- **Exercise**:
Search the listing below for the string "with" and show each line that contains it.

- **Given data**:
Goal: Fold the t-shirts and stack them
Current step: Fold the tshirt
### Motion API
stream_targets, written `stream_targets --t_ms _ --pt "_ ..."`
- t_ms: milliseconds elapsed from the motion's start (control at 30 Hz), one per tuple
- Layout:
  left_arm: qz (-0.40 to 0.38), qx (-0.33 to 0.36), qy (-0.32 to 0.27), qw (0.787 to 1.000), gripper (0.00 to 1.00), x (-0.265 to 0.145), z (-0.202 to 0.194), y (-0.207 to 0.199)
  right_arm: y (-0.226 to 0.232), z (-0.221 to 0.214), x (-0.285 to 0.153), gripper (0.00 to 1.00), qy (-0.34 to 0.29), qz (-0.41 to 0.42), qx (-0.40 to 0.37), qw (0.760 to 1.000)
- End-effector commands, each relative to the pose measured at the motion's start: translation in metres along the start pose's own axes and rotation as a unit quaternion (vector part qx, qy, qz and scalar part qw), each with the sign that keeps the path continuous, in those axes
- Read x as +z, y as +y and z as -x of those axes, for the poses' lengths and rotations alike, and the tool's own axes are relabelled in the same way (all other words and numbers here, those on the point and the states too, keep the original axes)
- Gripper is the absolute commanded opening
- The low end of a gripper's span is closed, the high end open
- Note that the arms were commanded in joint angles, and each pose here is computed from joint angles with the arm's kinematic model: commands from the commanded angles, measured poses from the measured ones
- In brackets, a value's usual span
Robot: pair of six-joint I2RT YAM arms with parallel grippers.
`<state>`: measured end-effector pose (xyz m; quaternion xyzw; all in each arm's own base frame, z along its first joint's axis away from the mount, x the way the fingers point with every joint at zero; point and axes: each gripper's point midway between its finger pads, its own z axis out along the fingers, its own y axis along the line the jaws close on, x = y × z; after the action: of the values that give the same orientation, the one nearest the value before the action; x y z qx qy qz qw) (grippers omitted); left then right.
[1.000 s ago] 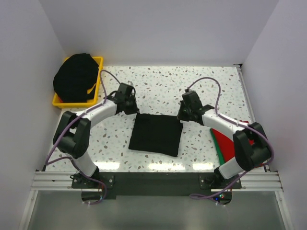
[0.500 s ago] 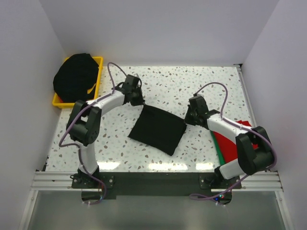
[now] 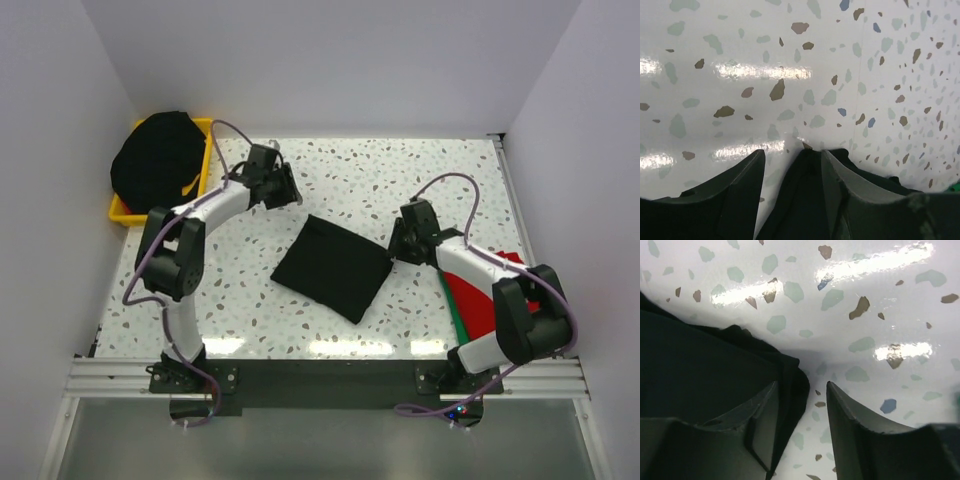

- **Task response**:
- End-effector commands, each relative to the pose measured at the motion's start: translation in metres along the start pose's own axes and rotation as a unit quaternion (vector part qx, qy, qz and scalar part qw), each with the sign that keeps the path continuous, in those axes
- Note that the arms were commanded in joint angles, and each pose here is computed from joint angles with the arm's kinematic model: commands from the commanded angles, measured poses from the measured ones
Robot: pair of six-joint I2RT YAM arms with parallel grippers.
`<state>`: measured end-effector pose (xyz m; quaternion xyzw; all in each arm's own base frame, z along its first joint's axis away from the mount, x the way the fingers point with every joint at zero; point and axes: each gripper's point midway between its finger pads, its own z axis out along the fingers, its own y axis along the line the jaws close on, x = y × z; after the action: of the values that give the same orientation, the one nearest the value before the action; x y z qx qy qz qw) (grippers omitted); left then right.

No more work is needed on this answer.